§ Work order: Below is a listing. Write out exactly its lines between the one holding "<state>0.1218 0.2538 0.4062" and the one holding "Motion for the", inclusive.

§ Data extract:
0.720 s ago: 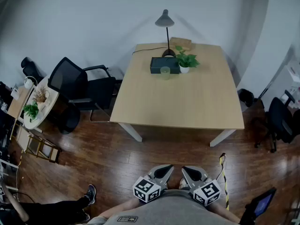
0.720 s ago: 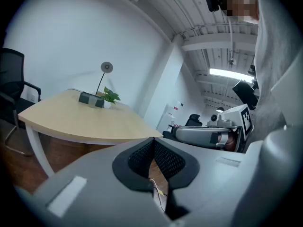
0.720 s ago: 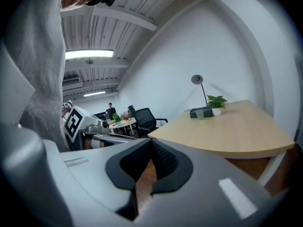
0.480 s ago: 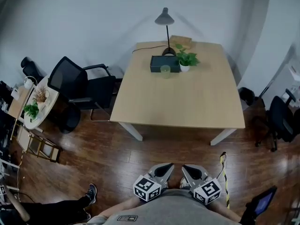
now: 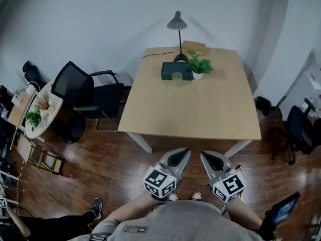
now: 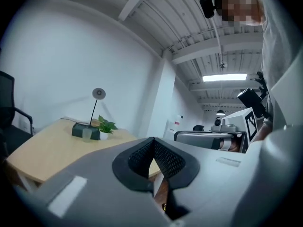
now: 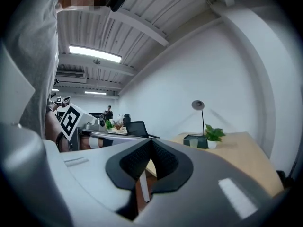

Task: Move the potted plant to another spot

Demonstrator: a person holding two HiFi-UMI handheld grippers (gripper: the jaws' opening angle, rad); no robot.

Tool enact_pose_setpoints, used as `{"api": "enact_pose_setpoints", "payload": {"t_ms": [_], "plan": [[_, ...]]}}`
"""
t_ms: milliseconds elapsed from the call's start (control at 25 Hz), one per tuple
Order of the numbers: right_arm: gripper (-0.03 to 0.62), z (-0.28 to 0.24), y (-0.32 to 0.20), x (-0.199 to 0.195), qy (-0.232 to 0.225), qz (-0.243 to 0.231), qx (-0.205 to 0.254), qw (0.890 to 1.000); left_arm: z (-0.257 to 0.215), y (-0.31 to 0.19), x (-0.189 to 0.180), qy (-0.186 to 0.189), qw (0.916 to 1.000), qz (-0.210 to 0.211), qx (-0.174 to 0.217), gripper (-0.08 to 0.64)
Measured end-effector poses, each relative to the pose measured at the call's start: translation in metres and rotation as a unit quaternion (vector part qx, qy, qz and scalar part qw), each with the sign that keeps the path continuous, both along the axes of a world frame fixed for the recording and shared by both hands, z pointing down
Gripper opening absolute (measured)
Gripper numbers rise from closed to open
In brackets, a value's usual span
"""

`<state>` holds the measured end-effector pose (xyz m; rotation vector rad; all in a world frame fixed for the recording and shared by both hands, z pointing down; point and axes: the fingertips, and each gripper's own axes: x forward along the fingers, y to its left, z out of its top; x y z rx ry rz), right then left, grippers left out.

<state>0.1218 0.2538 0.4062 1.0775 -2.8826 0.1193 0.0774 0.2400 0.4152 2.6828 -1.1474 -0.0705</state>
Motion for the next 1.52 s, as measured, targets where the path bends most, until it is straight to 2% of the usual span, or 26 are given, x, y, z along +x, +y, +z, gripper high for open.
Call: {"api": "enact_pose_setpoints", "payload": {"t_ms": [360,680,840,1160,1520], "plan": [[0.005,-0.011,-0.014,-0.01,-0.002,0.025,0.011,1.0,-0.01,-0.012,-0.009,0.005,0.9998,0.013,0.011,0.002],[0.005,0.0,-0.015,-0.026,0.0,0.052,-0.002,0.999,0.003,-0.015,-0.029,0.012,0.9996,0.027,-0.003,0.002],[0.005,0.005,-0.027,-0.03,0.0,0.049,-0.007,0.999,0.01,-0.026,-0.032,0.013,0.9996,0.024,-0.011,0.002],[0.005,0.001,-0.105,-0.018,-0.008,0.025,0.006,1.0,0.011,-0.101,-0.022,0.002,1.0,-0.003,-0.008,0.002],[0.005,-0.01,-0.213,0.028,-0.014,-0.016,0.005,1.0,-0.002,-0.206,0.021,-0.007,0.999,-0.043,-0.009,0.002]]}}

§ Expected answer:
<state>0.1218 0.2538 0.4062 1.0775 -2.8826 0.1193 0.0774 0.2400 0.4152 2.6828 -1.1474 -0.0705</state>
Motion for the next 1.52 s, as measured, targets where the path bends most, until it is straight to 2% of the usual span, or 26 are given, x, y, z along +x, +y, +z, gripper high for open.

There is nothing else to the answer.